Der britische Premierminister Keir Starmer forderte am Montag Plattformen wie Instagram und TikTok auf, ihre „Endlos-Scroll“-Funktionen abzuschaffen, die er als süchtig machend und schädlich für junge Nutzer einstufte. Diese Haltung erfolgt inmitten einer wachsenden Debatte über die Auswirkungen sozialer Medien auf die psychische Gesundheit und das Wohlbefinden von Teenagern.
In einem Interview mit der BBC kritisierte Keir Starmer Funktionen, die darauf abzielen, übermäßige Aufmerksamkeit zu erregen, da sie Nutzer dazu verleiten, stundenlang ungestört Inhalte zu konsumieren. „Diese Mechanismen sind sehr problematisch. Sie müssen abgeschafft werden“, sagte er.

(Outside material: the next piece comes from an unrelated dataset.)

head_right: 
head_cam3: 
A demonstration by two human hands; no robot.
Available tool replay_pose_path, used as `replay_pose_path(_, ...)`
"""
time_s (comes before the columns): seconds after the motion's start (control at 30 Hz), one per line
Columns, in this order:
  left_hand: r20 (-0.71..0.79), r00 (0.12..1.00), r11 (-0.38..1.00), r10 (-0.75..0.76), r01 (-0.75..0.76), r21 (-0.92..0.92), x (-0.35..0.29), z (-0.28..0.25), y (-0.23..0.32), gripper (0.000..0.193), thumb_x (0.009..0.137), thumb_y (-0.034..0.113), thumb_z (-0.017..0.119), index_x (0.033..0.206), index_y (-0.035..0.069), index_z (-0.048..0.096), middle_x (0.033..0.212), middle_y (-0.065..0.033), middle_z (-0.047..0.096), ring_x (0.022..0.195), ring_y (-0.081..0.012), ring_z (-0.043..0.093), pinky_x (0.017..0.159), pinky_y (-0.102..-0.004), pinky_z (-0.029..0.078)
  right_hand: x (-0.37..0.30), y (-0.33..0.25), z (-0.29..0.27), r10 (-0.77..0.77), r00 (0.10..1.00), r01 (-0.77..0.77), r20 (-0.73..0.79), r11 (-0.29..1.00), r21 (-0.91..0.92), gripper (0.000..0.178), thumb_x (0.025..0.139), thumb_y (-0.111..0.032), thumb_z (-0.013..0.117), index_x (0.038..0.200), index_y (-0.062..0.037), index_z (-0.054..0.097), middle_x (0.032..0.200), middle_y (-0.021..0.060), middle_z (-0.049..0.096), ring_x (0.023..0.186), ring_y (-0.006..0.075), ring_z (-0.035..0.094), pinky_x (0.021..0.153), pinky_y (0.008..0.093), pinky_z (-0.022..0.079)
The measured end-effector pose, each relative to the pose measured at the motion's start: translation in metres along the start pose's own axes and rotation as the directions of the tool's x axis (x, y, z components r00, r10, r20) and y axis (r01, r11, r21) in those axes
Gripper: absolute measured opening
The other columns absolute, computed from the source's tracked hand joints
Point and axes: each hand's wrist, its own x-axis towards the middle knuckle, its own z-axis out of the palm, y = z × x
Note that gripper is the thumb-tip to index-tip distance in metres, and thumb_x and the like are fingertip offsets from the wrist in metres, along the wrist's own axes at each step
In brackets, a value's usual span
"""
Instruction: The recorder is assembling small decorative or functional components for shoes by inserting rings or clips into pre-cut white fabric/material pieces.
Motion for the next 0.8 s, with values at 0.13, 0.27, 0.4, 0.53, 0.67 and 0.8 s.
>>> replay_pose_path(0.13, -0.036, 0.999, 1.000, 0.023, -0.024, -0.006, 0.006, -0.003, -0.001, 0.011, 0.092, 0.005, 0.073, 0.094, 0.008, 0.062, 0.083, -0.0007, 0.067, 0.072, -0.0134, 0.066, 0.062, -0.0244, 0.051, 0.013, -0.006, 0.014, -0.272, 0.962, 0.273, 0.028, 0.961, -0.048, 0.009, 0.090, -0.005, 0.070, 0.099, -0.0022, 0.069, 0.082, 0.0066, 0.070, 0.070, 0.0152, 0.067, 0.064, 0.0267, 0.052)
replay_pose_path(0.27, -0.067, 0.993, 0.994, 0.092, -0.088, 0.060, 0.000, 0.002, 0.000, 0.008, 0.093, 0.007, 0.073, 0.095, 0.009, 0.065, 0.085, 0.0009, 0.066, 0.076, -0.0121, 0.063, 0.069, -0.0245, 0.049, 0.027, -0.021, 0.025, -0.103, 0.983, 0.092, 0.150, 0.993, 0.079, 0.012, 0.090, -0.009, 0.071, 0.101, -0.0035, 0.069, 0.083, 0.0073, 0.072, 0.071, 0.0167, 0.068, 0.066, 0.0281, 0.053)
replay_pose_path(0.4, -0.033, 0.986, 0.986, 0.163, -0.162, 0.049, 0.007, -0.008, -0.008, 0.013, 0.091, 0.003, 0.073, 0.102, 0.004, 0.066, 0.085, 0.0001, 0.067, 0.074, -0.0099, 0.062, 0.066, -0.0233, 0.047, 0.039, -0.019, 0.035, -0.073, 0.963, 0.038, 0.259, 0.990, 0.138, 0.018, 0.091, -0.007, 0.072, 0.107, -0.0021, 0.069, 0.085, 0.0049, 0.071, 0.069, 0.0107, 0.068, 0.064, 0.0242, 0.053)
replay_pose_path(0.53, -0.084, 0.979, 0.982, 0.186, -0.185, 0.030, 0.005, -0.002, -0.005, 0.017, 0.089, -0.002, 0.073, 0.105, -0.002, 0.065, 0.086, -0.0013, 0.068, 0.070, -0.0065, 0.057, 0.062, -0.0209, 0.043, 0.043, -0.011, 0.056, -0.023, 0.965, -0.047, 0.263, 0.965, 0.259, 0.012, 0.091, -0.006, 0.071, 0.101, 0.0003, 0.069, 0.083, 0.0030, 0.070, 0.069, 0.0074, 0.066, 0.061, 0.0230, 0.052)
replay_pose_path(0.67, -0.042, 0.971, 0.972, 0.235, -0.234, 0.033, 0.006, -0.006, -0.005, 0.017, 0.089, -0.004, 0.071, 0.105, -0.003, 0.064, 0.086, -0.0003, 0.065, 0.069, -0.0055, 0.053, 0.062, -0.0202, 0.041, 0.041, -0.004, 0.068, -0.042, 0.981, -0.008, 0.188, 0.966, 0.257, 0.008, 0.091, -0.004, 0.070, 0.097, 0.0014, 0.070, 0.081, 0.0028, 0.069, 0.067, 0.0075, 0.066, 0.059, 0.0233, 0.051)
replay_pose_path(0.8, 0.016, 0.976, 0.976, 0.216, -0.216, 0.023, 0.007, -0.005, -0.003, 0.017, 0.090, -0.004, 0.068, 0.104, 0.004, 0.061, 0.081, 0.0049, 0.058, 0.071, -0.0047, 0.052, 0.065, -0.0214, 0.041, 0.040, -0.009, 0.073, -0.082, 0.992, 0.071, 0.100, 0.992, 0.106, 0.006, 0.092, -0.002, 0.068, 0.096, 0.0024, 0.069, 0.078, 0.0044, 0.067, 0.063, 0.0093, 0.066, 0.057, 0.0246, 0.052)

Die britische Regierung prüft derzeit verschiedene Maßnahmen zur Regulierung der Nutzung sozialer Medien durch Minderjährige, darunter Teilverbote, digitale Sperrzeiten und Zeitbegrenzungen. Auch ein vollständiges Verbot des Zugangs zu diesen Plattformen für unter 16-Jährige wird derzeit geprüft.
Diese Initiativen zielen darauf ab, die Auswirkungen dieser Einschränkungen auf den Schlaf, das Familienleben und die schulischen Leistungen junger Menschen zu untersuchen. Sie tragen auch den wachsenden Bedenken von Eltern Rechnung, die eine strengere Regulierung von Algorithmen fordern, denen vorgeworfen wird, süchtig machendes Verhalten zu fördern.
Großbritannien orientiert sich an internationalen Beispielen, insbesondere an Australien, das kürzlich als erstes Land den Zugang zu sozialen Medien für unter 16-Jährige verboten hat. Auch andere Länder wie Griechenland und Indonesien haben ähnliche Maßnahmen ergriffen.
Diese Debatte verdeutlicht den wachsenden Druck auf die digitalen Giganten, ihre Praktiken anzupassen, da die Regierungen bestrebt sind, junge Menschen besser vor den Risiken zu schützen, die mit der intensiven Nutzung von Social-Media-Plattformen verbunden sind.